The Stygian shrugged his broad shoulders.

"There was a time," he said with unconcealed bitterness, "when I, too, had my ambitions, beside which yours seem tawdry and childish. To what a state I have fallen! My old-time peers and rivals would stare indeed could they see Thothamon of the Ring serving as the slave of an outlander, and an outlaw at that; and aiding in the petty ambitions of barons and kings!"

"You laid your trust in magic and mummery," answered Ascalante carelessly. "I trust my wits and my sword."

"Wits and swords are as straws against the wisdom of the Darkness," growled the Stygian, his dark eyes flickering with menacing lights and shadows. "Had I not lost the Ring, our positions might be reversed."

"Nevertheless," answered the outlaw impatiently, "you wear the stripes of my whip on your back, and are likely to continue to wear them."
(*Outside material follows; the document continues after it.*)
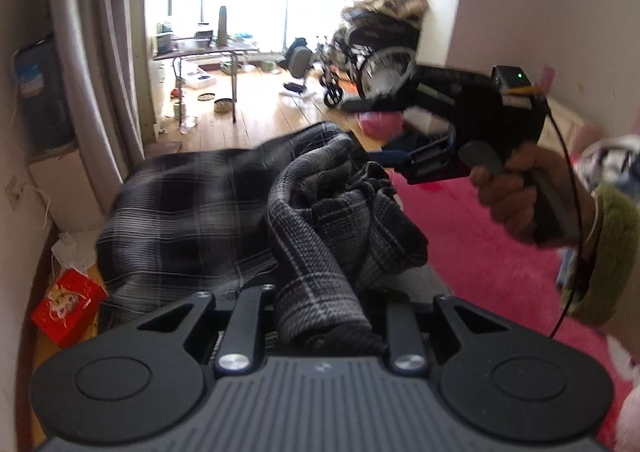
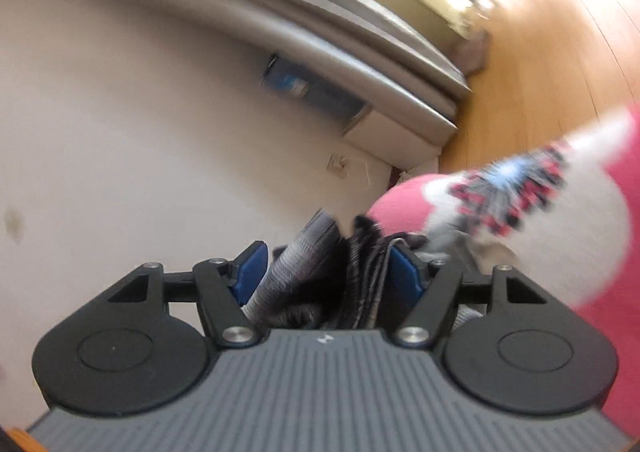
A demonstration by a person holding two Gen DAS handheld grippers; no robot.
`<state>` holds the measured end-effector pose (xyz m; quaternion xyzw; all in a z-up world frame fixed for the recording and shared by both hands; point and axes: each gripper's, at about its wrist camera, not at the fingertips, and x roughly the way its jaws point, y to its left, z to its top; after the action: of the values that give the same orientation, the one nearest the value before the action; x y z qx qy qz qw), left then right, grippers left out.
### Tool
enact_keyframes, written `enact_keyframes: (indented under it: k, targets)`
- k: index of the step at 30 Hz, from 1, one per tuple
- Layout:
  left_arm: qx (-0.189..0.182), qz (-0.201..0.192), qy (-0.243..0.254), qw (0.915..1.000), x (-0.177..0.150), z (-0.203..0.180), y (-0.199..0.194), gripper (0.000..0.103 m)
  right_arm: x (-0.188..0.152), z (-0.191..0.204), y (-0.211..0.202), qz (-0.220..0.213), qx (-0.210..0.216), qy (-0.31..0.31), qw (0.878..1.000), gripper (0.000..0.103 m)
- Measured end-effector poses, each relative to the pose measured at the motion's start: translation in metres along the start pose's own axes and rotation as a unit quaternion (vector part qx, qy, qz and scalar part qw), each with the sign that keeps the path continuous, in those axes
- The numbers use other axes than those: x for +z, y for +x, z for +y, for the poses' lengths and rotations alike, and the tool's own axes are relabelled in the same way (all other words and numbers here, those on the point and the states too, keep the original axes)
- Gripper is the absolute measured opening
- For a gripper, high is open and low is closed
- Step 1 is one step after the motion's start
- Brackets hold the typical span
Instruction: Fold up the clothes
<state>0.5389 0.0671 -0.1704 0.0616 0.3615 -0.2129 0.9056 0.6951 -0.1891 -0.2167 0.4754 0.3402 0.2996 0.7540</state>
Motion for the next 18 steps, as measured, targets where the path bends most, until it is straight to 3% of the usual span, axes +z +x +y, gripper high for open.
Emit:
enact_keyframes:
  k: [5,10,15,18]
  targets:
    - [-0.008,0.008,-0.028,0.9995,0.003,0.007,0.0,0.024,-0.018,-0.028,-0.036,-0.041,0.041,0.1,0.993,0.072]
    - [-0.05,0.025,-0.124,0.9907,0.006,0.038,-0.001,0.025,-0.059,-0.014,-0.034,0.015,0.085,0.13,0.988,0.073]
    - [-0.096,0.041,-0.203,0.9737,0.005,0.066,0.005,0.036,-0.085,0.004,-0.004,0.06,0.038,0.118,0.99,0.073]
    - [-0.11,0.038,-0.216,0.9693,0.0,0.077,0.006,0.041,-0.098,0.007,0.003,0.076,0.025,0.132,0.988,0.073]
"Be not so sure!" the fiendish hatred of the Stygian glittered for an instant redly in his eyes. "Some day, somehow, I will find the Ring again, and when I do, by the serpent-fangs of Set, you shall pay —"

The hot-tempered Aquilonian started up and struck him heavily across the mouth. Thoth reeled back, blood starting from his lips.

"You grow over-bold, dog," growled the outlaw. "Have a care; I am still your master who knows your dark secret. Go upon the housetops and shout that Ascalante is in the city plotting against the king — if you dare."

"I dare not," muttered the Stygian, wiping the blood from his lips.

"No, you do not dare," Ascalante grinned bleakly. "For if I die by your stealth or treachery, a hermit priest in the southern desert will know of it, and will break the seal of a manuscript I left in his hands. And having read, a word will be whispered in Stygia, and a wind will creep up from the south by midnight. And where will you hide your head, Thoth-amon?"

The slave shuddered and his dusky face went ashen.

"Enough!" Ascalante changed his tone peremptorily. "I have work for you. I do not trust Dion. I bade him ride to his country estate and remain there until the work tonight is done. The fat fool could never conceal his nervousness before the king today. Ride after him, and if you do not overtake him on the road, proceed to his estate and remain with him until we send for him. Don't let him out of your sight. He is mazed with fear, and might bolt — might even rush to Conan in a panic, and reveal the whole plot, hoping thus to save his own hide. Go!"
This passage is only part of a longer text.